On Thursday, the U.S. Department of Health and Human Services awarded four contracts to consortia that will figure out how doctors at different health care sites can share medical information. The four consortia are made of technology vendors and local healthcare groups.
For the past 15 years, most health IT efforts were framed within a single institution; now, emphasis is shifting to moving information across institutions, said Scott Myers, of Accenture, which is leading one of the consortia. The others are led by Computer Science Corporation (CSC), IBM Corp. and Northrop Grumman.
The consortia have a year to come up with a network architecture and prototype network so that medical data can be shared securely between hospitals, laboratories, pharmacies and physicians.
The goal is that future IT efforts will build off of each consortium’s best ideas. “We’re not trying to pick winners and losers, but pick a starter-set and help us learn what we can do to make this work,” said health IT czar David Brailer. The architecture design for the networks will go into the public domain to stimulate further ideas.
But a survey released on Wednesday by the California Healthcare Foundation concluded that patients’ were worried about the security of their personal health information. “Without strong safeguards, reliable privacy protection, and vigilant enforcement of privacy laws, public support for the national effort to develop a health care network could be in jeopardy,” the study states.
About 13 percent of patients have asked doctors to fudge a diagnosis, paid for a test out-of-pocket to avoid an insurance claim, or avoided treatment by their regular doctor. Chronically ill and younger patients as well as members of ethnic minorities are more likely to engage in these so-called “privacy-protection” behaviors.
However, most patients are willing to share information that can be used to keep them healthy, and the consortia are charged with finding ways to keep information secure. Another consortia established by RTI and the National Governor’s Association is working to clarify national and state privacy policies.
Brailer said that there were “scores and scores” of applicants for the four contracts. Though the $18.6 million awarded is tiny compared to the nation’s $1.7 trillion annual spending on health care, Brailer said that the funds would “jump-start” the market for interoperable health IT. Once started, said Brailer, the health IT market should not require a steady infusion of government funds.
About 150 RHIOs (regional health information organizations) have already formed to figure out how a patients’ health information could follow him from, say, an outpatient clinic, to a hospital, and to a nursing home within the same community. However, viable business models for RHIOs are still being worked out. Several RHIOs belong to the consortia.
Myers said that the money would help consortia demonstrate “proof of business and technology principles” that information technology will make health care more effective and efficient: “The seed money to help resolve the technical and nontechnical barriers to prove the barrier of health information organizations, so that other organizations will feel more confident taking this up.”
The prototypes must demonstrate patient identification and information locator services; user authentication, access control and other security protections and specialized network functions; and the feasibility of large-scale deployment. Each consortia must also show that it can exchange information with the other three.
The consortia are expected to work together as well as with three other consortia charged with resolving nationwide issues to sharing health information. Last month, the government awarded $17.5 million to the Health Information Technology Standards Panel, the Certification Commission for Health Information Technology, and the Health Information Security and Privacy Collaboration.

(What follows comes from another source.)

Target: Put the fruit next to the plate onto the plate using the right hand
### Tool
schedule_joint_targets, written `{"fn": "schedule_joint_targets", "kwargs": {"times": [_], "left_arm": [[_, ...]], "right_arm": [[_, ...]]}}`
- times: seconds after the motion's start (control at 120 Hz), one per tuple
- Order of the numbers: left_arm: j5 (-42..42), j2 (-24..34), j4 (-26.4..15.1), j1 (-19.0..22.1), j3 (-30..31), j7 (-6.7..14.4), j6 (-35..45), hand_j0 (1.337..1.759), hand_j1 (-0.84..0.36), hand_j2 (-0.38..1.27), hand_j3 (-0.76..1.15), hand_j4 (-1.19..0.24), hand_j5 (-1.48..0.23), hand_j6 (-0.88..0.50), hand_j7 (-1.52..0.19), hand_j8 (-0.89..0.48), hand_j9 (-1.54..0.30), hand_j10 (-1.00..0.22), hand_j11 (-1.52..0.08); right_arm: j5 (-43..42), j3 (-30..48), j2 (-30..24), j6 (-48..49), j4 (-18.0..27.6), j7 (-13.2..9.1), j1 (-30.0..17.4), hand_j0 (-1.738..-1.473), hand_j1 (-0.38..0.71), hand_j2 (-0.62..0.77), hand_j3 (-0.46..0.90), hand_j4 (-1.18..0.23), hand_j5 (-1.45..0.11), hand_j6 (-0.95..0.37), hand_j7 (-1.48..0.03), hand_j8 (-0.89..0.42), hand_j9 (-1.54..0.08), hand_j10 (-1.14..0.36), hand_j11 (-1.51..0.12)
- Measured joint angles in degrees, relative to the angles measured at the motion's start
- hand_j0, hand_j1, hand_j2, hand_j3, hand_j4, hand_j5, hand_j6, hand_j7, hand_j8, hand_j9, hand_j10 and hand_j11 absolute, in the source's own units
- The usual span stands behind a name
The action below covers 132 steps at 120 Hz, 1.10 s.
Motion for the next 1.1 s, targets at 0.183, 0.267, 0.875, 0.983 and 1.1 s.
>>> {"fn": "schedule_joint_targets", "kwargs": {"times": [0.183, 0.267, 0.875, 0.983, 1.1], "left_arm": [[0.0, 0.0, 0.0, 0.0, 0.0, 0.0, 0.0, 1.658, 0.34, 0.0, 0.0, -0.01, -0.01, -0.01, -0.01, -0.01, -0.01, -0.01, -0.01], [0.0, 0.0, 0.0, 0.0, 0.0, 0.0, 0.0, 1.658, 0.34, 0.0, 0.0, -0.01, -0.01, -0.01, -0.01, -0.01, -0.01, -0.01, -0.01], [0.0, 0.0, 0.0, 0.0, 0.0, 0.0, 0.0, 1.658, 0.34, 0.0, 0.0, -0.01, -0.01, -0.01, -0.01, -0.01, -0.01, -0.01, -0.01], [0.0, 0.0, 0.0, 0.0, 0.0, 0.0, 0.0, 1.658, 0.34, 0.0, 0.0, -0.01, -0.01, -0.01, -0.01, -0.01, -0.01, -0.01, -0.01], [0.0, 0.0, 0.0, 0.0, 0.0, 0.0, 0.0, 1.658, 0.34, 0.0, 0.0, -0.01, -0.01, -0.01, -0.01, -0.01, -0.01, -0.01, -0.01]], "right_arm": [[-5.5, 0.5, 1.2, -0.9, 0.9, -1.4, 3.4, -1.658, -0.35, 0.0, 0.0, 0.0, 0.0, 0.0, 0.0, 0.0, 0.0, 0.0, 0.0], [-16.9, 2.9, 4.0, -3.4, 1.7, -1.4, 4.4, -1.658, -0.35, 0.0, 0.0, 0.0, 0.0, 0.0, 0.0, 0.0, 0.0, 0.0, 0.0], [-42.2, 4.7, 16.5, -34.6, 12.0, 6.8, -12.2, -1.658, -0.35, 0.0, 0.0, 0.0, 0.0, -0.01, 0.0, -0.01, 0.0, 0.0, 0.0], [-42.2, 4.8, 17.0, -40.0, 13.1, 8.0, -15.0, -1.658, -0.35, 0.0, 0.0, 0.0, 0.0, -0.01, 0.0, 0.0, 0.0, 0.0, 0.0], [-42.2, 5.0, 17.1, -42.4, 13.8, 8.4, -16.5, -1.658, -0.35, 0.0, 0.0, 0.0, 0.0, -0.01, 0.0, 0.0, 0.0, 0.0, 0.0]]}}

The four Nationwide Health Information Network Consortia consist of the following organizations:
- Accenture, working with Apelon, Cisco, CGI-AMS, Creative Computing Solutions, eTech Security Pro, Intellithought, Lucent Glow, Oakland Consulting Group, Oracle, and Quovadx. This group will work with the following health market areas: Eastern Kentucky Regional Health Community (Kentucky); CareSpark (Tennessee); and West Virginia eHealth Initiative (West Virginia).

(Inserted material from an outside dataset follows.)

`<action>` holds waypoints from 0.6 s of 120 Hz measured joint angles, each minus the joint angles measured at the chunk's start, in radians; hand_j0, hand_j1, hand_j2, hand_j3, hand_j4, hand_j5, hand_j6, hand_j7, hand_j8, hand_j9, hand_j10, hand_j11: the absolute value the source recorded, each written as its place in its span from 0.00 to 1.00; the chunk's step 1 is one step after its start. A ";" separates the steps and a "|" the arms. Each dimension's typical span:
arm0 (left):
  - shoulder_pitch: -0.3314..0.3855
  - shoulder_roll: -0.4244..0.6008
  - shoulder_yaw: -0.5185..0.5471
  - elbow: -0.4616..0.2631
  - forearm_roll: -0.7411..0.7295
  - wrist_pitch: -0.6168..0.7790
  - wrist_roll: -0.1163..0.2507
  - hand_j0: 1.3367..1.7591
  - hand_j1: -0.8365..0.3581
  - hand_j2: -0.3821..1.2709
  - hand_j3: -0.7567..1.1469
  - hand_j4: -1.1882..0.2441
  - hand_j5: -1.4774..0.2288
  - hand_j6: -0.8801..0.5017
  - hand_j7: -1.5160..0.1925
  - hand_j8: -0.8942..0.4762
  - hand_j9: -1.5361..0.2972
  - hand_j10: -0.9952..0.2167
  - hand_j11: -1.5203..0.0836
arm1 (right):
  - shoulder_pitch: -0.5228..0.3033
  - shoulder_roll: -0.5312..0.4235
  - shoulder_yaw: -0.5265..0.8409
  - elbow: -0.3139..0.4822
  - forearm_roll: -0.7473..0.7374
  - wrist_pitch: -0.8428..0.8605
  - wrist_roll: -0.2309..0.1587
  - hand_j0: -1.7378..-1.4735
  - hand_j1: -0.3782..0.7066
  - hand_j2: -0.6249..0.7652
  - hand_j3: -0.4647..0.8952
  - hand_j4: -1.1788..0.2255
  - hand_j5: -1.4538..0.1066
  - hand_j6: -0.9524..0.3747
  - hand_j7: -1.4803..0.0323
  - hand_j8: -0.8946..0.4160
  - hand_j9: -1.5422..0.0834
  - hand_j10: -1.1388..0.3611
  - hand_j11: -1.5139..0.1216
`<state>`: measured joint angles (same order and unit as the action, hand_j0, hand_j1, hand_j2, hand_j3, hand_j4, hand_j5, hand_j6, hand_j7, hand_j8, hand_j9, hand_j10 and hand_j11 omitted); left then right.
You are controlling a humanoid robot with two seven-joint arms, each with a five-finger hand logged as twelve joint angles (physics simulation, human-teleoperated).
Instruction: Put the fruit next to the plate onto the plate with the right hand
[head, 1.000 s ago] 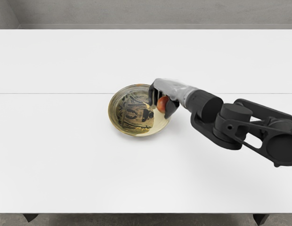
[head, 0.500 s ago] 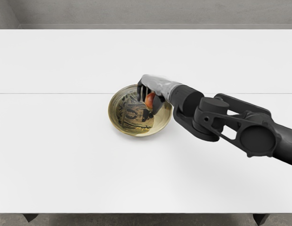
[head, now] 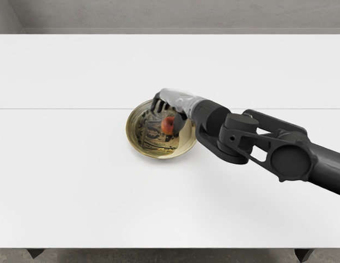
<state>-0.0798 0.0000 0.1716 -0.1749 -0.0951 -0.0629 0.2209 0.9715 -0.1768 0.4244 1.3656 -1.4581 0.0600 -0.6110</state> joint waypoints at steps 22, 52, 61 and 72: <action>0.000 0.000 0.000 0.000 0.000 0.000 0.000 0.76 0.99 0.23 0.40 0.83 0.87 0.64 0.89 0.65 0.84 0.82 0.95 | -0.001 0.000 0.003 0.011 0.002 0.000 0.000 0.31 0.37 0.44 0.34 0.59 0.65 0.45 0.68 0.43 0.67 0.53 0.65; 0.000 0.000 0.000 0.000 0.000 0.000 0.000 0.76 0.99 0.23 0.40 0.83 0.87 0.64 0.89 0.65 0.84 0.82 0.95 | -0.002 -0.089 0.064 0.091 0.188 0.050 0.000 0.30 0.23 0.43 0.34 0.70 0.77 0.57 0.81 0.54 0.79 0.63 0.77; 0.000 0.000 0.000 0.000 0.000 0.000 0.000 0.76 0.99 0.23 0.40 0.83 0.87 0.64 0.89 0.65 0.84 0.82 0.95 | -0.003 -0.136 0.110 0.107 0.314 0.113 0.000 0.30 0.17 0.44 0.34 0.74 0.82 0.61 0.86 0.58 0.84 0.67 0.82; 0.000 0.000 0.000 0.000 0.000 0.000 0.000 0.76 0.99 0.23 0.40 0.83 0.87 0.64 0.89 0.65 0.84 0.82 0.95 | -0.003 -0.198 0.161 0.114 0.473 0.200 0.000 0.30 0.12 0.44 0.34 0.78 0.86 0.65 0.90 0.62 0.88 0.70 0.86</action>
<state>-0.0798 0.0000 0.1716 -0.1749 -0.0951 -0.0629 0.2209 0.9682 -0.3747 0.5854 1.4794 -0.9849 0.2605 -0.6109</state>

- CSC, working with Browsersoft, Business Networks International, Center for Information Technology Leadership, Connecting for Health, DB Consulting Group, eHealth Initiative, Electronic Health Record Vendors Association, Microsoft, Regenstrief Institute, SiloSmashers, and Sun Microsystems. This group will work with the following health market areas: Indiana Health Information Exchange (Indiana); MA-SHARE (Massachusetts); and Mendocino HRE (California).

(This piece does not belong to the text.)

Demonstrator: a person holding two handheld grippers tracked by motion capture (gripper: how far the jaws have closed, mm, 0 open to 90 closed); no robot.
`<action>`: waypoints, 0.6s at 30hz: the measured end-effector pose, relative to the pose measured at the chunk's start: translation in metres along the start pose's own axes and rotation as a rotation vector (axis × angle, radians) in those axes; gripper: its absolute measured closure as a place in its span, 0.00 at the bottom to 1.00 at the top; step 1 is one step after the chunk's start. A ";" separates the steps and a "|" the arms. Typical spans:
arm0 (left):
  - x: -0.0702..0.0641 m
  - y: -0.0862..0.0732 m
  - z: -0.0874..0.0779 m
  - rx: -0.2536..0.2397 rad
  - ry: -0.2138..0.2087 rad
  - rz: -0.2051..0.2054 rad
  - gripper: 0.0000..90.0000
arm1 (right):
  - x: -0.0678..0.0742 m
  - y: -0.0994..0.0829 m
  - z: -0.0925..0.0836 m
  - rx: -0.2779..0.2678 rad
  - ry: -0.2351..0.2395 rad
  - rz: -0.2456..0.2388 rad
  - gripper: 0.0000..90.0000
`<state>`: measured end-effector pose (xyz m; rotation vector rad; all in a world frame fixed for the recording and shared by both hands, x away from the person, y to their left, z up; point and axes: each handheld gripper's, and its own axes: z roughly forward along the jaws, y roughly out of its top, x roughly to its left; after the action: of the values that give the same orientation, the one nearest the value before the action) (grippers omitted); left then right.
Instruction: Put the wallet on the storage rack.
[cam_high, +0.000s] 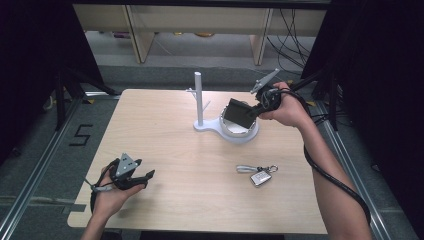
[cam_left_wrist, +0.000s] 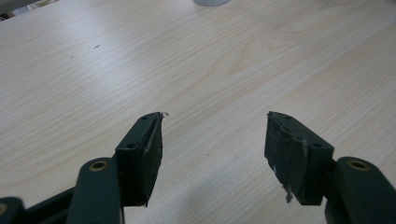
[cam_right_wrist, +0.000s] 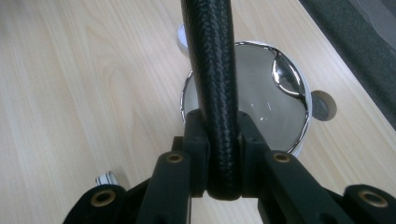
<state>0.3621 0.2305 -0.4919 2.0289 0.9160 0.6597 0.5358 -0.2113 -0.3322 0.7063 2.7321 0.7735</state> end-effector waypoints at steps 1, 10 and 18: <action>0.000 0.000 0.001 -0.001 -0.001 0.000 0.41 | -0.002 0.000 0.003 0.011 0.004 0.008 0.88; -0.001 0.000 0.002 0.006 -0.003 0.009 0.41 | -0.011 0.000 0.018 -0.004 0.002 0.022 0.88; -0.002 0.000 0.003 0.003 -0.005 0.005 0.41 | -0.015 -0.002 0.028 -0.005 0.013 0.037 0.87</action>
<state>0.3626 0.2275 -0.4938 2.0351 0.9100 0.6563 0.5567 -0.2078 -0.3557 0.7549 2.7349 0.7957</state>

- IBM, working with Argosy, Business Innovation, Cisco, HMS Technologies, IDL Solutions, Ingenium, and VICCS. This group will work with the following health market areas: Taconic Health Information Network and Community (New York); North Carolina Healthcare Information and Communications Alliance (Research Triangle, North Carolina); and North Carolina Healthcare Information and Communications Alliance (Rockingham County, North Carolina).
- Northrop Grumman, working with Air Commander, Axolotl, Client/Server Software Solutions, First Consulting Group, SphereCom Enterprises, and WebMD. This group will work with the following health market areas: Santa Cruz RHIO (Santa Cruz, California); and HealthBridge (Cincinnati, Ohio); University Hospitals Health System (Cleveland, Ohio).